### Your goal
Set down a precise copy of the whole listing.

### Data shown
—————

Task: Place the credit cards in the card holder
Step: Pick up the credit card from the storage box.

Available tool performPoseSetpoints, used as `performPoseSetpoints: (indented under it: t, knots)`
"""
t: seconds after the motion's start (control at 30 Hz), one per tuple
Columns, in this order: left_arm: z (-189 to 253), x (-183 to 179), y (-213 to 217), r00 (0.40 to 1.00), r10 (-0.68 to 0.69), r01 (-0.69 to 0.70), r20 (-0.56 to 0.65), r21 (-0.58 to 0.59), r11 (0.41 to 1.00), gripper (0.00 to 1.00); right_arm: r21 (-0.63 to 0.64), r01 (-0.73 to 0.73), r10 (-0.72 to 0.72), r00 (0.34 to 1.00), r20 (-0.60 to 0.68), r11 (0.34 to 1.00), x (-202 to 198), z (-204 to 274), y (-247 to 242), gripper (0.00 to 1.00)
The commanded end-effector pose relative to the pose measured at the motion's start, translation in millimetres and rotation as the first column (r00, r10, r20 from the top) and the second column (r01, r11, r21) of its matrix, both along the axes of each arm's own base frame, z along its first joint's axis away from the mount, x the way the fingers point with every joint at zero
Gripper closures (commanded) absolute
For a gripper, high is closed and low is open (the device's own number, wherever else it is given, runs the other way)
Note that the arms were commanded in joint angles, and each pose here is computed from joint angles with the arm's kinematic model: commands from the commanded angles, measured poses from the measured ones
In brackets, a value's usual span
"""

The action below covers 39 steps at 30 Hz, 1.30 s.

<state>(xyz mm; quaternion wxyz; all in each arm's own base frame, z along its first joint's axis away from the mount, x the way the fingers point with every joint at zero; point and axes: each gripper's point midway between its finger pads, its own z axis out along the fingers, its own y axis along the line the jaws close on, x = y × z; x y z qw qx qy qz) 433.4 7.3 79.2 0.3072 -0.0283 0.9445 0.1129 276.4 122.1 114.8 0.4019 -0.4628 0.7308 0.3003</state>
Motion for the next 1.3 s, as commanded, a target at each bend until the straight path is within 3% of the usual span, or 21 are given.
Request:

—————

### Written answer
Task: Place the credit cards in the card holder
Step: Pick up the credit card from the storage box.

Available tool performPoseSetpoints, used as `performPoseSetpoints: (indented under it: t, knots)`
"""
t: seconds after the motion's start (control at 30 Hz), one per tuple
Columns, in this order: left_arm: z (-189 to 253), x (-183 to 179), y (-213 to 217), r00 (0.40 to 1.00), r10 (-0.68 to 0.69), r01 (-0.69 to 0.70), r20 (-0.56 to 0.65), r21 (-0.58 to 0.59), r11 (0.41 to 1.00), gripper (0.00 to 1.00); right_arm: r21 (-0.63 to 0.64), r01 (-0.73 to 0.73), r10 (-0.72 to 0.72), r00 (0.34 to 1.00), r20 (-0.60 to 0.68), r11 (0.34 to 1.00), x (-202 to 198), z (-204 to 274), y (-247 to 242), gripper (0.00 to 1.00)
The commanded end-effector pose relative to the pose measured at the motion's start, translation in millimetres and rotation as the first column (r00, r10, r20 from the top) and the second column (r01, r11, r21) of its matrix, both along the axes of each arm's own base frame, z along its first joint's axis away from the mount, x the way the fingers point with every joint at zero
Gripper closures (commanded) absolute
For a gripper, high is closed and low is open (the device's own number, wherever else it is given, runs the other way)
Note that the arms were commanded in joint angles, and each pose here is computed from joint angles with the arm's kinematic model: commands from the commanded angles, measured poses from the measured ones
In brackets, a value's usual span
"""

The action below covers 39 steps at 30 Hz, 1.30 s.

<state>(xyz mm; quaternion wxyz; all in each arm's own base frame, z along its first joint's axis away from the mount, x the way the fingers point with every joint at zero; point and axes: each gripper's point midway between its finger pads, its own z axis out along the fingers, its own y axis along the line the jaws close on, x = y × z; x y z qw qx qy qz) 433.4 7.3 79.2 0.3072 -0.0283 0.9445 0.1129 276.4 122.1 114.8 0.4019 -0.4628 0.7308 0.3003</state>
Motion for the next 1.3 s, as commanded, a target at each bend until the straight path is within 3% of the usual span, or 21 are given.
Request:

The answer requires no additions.